Mit einer «Lobenden Erwähnung» bedachte die Ökumenische Jury ausserdem das Werk «Citizen Saint» (Tinatin Kajrishvili, Georgien/Frankreich/Bulgarien 2023). Der Film, der bei einer offenbar vom Kreuz gestiegenen Heiligenfigur (eigentlich einer Jesusfigur in der Montur eines im Bergbau Tätigen) ansetzt, bleibt über weite Strecken nahe an den Karfreitags- und Ostergeschichten in den Evangelien. In eindrücklicher Weise stellt er an uns heute die Frage, warum ein lebendiger Glaube uns ängstigt, warum wir es vorziehen, einem toten Körper am Kreuz zu folgen statt dem Lebendigen unter uns. Dieser Film eignet sich durchaus für Kirchenkino-Anlässe oder Filmgottesdienste.

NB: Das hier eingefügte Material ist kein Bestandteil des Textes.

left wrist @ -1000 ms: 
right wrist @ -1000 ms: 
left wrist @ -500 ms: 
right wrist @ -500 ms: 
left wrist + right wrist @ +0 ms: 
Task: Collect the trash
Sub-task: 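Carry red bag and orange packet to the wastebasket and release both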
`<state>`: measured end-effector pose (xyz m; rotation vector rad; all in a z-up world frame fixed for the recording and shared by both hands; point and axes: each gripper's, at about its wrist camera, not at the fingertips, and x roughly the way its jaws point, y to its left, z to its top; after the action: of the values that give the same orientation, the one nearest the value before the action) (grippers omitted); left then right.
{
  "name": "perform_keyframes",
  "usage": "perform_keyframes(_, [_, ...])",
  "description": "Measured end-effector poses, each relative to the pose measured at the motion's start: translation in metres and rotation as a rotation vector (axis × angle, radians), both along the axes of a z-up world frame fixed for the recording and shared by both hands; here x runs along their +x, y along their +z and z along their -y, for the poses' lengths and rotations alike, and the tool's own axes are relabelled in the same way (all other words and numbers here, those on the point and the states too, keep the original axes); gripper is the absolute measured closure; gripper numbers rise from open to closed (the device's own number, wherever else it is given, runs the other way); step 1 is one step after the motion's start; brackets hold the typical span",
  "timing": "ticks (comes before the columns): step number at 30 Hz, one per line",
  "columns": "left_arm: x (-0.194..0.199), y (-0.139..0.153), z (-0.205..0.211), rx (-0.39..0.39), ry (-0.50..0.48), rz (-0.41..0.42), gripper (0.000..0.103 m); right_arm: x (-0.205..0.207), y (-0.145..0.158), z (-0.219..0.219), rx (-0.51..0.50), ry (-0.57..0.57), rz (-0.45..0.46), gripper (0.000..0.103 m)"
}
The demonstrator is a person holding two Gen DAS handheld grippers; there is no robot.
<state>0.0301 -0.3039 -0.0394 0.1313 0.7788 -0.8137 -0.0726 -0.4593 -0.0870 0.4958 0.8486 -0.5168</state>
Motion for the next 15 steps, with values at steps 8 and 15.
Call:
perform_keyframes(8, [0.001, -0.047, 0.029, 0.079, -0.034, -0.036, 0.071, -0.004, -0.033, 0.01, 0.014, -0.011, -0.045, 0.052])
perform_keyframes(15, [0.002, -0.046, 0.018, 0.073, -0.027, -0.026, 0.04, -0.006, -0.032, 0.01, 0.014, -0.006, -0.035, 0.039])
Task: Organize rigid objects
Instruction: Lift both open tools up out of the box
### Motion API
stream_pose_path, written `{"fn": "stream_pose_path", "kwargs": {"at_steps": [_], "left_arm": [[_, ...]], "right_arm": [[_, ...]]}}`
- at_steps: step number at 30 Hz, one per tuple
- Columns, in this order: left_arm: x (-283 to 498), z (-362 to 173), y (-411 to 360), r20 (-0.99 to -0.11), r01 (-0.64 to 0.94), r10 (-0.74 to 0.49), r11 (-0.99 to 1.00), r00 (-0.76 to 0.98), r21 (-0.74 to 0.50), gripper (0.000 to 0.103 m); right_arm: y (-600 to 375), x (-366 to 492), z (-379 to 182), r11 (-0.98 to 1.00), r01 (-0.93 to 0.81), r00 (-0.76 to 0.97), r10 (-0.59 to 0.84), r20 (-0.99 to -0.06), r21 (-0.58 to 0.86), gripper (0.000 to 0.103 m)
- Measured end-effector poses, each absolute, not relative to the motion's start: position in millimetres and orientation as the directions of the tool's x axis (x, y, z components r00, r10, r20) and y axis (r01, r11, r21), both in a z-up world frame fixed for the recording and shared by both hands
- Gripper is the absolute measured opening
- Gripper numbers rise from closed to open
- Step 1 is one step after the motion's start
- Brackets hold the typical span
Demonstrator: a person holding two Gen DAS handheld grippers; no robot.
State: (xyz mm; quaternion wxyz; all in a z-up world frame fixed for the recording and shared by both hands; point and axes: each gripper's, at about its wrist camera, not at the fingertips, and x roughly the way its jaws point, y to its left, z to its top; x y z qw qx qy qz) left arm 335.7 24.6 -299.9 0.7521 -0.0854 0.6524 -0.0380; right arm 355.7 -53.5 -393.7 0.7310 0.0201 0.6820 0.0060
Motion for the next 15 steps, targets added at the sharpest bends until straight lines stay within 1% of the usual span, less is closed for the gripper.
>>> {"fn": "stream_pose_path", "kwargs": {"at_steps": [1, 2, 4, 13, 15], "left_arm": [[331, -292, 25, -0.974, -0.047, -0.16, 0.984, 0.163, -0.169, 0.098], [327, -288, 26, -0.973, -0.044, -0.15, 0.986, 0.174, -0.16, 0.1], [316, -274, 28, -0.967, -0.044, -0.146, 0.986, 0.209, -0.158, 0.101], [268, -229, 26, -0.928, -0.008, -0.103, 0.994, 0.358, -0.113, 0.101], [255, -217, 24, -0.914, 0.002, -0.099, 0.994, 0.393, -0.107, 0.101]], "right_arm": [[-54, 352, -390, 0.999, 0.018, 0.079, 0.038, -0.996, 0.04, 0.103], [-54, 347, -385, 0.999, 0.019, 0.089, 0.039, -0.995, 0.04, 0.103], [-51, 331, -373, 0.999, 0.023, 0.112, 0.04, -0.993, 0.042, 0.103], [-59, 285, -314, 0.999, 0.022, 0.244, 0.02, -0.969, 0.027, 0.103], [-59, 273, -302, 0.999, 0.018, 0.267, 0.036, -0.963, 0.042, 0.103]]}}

Zum Schluss sei eine filmische Perle erwähnt, auf die ich ausserhalb des Wettbewerbs gestossen bin. In ihrem Film «Blackbird Blackbird Blackberry» (Schweiz/Georgien 2023) ist der schweizerisch-georgischen Regisseurin Elene Naveriani nach ihrem grossartigen Film «Wet Sand» (2021) ein neuer Wurf gelungen. Anhand einer Frau, die als bald Fünfzigjährige zum ersten Mal Gefühle von Verliebtheit (oder Liebe) erleben darf, wird einmal mehr eindrücklich die Dynamik eines georgischen Dorfes dokumentiert, in dem sich alle kennen, in dem alle alles voneinander wissen (oder dies zumindest glauben). Naverianis Film wurde wie jener von Kaurismäki in der herausragenden Sektion «Horizons» gezeigt, der es gelingt, dem tschechischen Publikum markante Werke zu präsentieren, die bereits an anderen Filmfestivals Erfolge verzeichnen durften.